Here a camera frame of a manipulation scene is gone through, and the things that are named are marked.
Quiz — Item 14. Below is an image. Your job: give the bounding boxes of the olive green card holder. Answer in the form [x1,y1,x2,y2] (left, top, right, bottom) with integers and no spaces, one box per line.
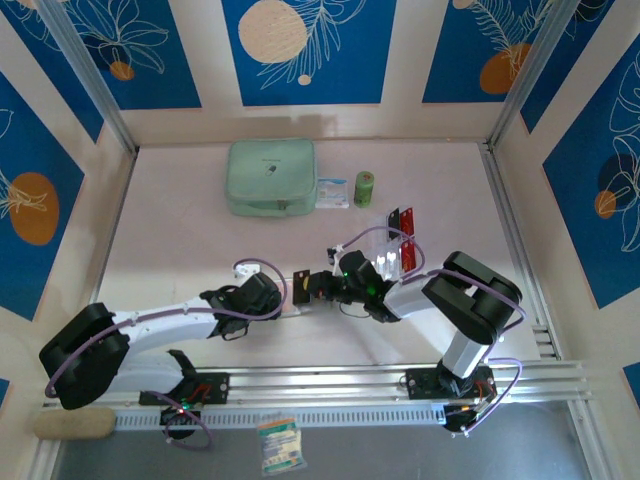
[279,299,321,317]

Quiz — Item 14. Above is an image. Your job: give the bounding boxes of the red packets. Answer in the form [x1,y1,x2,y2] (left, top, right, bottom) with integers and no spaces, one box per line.
[372,206,420,281]

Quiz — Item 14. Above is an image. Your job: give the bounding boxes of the red credit card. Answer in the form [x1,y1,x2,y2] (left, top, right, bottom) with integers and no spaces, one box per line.
[398,207,417,240]
[399,240,419,276]

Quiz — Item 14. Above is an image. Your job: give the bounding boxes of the green cylinder can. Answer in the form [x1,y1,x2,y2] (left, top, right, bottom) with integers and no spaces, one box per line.
[353,170,376,209]

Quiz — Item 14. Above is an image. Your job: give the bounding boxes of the white blue sachet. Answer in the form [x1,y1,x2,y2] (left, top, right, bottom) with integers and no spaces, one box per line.
[315,177,350,210]

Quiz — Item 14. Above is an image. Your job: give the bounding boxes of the green orange plastic packet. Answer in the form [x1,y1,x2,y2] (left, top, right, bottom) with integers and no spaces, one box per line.
[256,418,307,476]

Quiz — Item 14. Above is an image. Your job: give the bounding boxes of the black connector module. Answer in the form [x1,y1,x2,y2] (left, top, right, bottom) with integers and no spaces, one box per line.
[158,403,202,442]
[443,403,481,436]

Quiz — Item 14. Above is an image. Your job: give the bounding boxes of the mint green zip pouch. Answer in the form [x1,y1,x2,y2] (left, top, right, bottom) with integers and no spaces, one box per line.
[223,138,320,219]

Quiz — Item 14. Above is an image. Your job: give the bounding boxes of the grey metal panel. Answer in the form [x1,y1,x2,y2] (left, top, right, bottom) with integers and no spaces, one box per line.
[49,427,591,480]

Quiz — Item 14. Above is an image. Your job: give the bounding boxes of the beige foam block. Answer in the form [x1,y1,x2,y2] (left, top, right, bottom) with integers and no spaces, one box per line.
[33,407,117,441]

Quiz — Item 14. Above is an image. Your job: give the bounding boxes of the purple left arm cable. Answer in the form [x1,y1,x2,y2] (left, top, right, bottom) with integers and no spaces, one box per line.
[44,257,289,454]

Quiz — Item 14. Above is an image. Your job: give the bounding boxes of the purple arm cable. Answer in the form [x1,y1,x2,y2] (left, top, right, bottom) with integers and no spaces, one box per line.
[342,227,529,436]
[44,257,289,454]

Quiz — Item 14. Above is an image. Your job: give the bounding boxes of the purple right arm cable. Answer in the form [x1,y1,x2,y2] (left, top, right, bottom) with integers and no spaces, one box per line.
[342,227,529,436]

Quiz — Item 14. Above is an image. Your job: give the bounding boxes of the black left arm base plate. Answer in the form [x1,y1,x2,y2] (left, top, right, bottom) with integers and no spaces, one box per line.
[138,372,231,406]

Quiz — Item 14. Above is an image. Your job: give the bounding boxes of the aluminium mounting rail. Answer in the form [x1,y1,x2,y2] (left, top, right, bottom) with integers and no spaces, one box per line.
[44,362,594,406]

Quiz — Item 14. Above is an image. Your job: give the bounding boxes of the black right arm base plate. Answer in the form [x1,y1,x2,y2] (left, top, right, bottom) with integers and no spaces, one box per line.
[405,366,496,401]

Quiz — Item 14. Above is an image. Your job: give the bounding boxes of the white slotted cable duct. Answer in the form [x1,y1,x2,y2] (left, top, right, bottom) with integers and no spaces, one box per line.
[114,404,446,430]

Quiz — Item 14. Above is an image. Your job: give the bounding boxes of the aluminium side rail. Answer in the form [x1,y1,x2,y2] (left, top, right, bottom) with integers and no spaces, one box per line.
[482,144,564,361]
[74,149,139,371]

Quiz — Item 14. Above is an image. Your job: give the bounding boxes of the aluminium frame post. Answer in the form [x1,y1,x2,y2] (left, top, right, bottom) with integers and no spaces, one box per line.
[37,0,139,156]
[487,0,584,151]

Exercise objective — Without the pictures, restate all of the entries above verbatim.

Problem solution —
Here a camera frame of a manipulation scene is gone through, and the things that are named are marked.
Quiz — Item 14. Below is an image. Your job: give the bounding boxes of the olive green card holder. Answer in the form [x1,y1,x2,y2] (left, top, right, bottom) with integers and no spaces, one box per line.
[279,299,321,317]

Quiz — Item 14. Above is an image. Your job: give the bounding boxes of the red packets. Answer in the form [x1,y1,x2,y2] (left, top, right, bottom) with integers and no spaces, one box per line.
[372,206,420,281]

Quiz — Item 14. Above is an image. Your job: give the bounding boxes of the red credit card. Answer in the form [x1,y1,x2,y2] (left, top, right, bottom) with integers and no spaces, one box per line.
[398,207,417,240]
[399,240,419,276]

Quiz — Item 14. Above is an image. Your job: give the bounding boxes of the green cylinder can. Answer in the form [x1,y1,x2,y2] (left, top, right, bottom) with integers and no spaces, one box per line.
[353,170,376,209]

Quiz — Item 14. Above is an image. Your job: give the bounding boxes of the white blue sachet. Answer in the form [x1,y1,x2,y2] (left, top, right, bottom) with integers and no spaces, one box per line.
[315,177,350,210]

Quiz — Item 14. Above is an image. Your job: give the bounding boxes of the green orange plastic packet. Answer in the form [x1,y1,x2,y2] (left, top, right, bottom) with integers and no spaces, one box per line.
[256,418,307,476]

Quiz — Item 14. Above is an image. Your job: give the bounding boxes of the black connector module. Answer in the form [x1,y1,x2,y2] (left, top, right, bottom) with integers and no spaces, one box per line.
[158,403,202,442]
[443,403,481,436]

Quiz — Item 14. Above is an image. Your job: give the bounding boxes of the mint green zip pouch. Answer in the form [x1,y1,x2,y2] (left, top, right, bottom) with integers and no spaces, one box per line.
[223,138,320,219]

Quiz — Item 14. Above is an image. Your job: give the bounding boxes of the grey metal panel. Answer in the form [x1,y1,x2,y2] (left, top, right, bottom) with integers and no spaces, one box per line.
[49,427,591,480]

Quiz — Item 14. Above is an image. Your job: give the bounding boxes of the beige foam block. Answer in the form [x1,y1,x2,y2] (left, top, right, bottom) with integers and no spaces, one box per line.
[33,407,117,441]

Quiz — Item 14. Above is an image. Your job: give the bounding boxes of the purple left arm cable. Answer in the form [x1,y1,x2,y2] (left, top, right, bottom) with integers and no spaces, one box per line.
[44,257,289,454]

Quiz — Item 14. Above is an image. Your job: give the bounding boxes of the purple arm cable. Answer in the form [x1,y1,x2,y2] (left, top, right, bottom) with integers and no spaces, one box per line.
[342,227,529,436]
[44,257,289,454]

Quiz — Item 14. Above is an image. Your job: give the bounding boxes of the purple right arm cable. Answer in the form [x1,y1,x2,y2] (left, top, right, bottom) with integers and no spaces, one box per line.
[342,227,529,436]

Quiz — Item 14. Above is an image. Your job: give the bounding boxes of the black left arm base plate. Answer in the form [x1,y1,x2,y2] (left, top, right, bottom) with integers and no spaces, one box per line.
[138,372,231,406]

Quiz — Item 14. Above is an image. Your job: give the bounding boxes of the aluminium mounting rail. Answer in the form [x1,y1,x2,y2] (left, top, right, bottom) with integers and no spaces, one box per line.
[44,362,594,406]

Quiz — Item 14. Above is an image. Your job: give the bounding boxes of the black right arm base plate. Answer in the form [x1,y1,x2,y2] (left, top, right, bottom) with integers and no spaces, one box per line.
[405,366,496,401]

Quiz — Item 14. Above is an image. Your job: give the bounding boxes of the white slotted cable duct. Answer in the form [x1,y1,x2,y2] (left, top, right, bottom) with integers and no spaces, one box per line.
[114,404,446,430]

Quiz — Item 14. Above is an image. Your job: give the bounding boxes of the aluminium side rail. Answer in the form [x1,y1,x2,y2] (left, top, right, bottom) with integers and no spaces, one box per line.
[482,144,564,361]
[74,149,139,371]

Quiz — Item 14. Above is an image. Your job: give the bounding boxes of the aluminium frame post. Answer in the form [x1,y1,x2,y2] (left, top, right, bottom) with integers and no spaces, one box per line.
[37,0,139,156]
[487,0,584,151]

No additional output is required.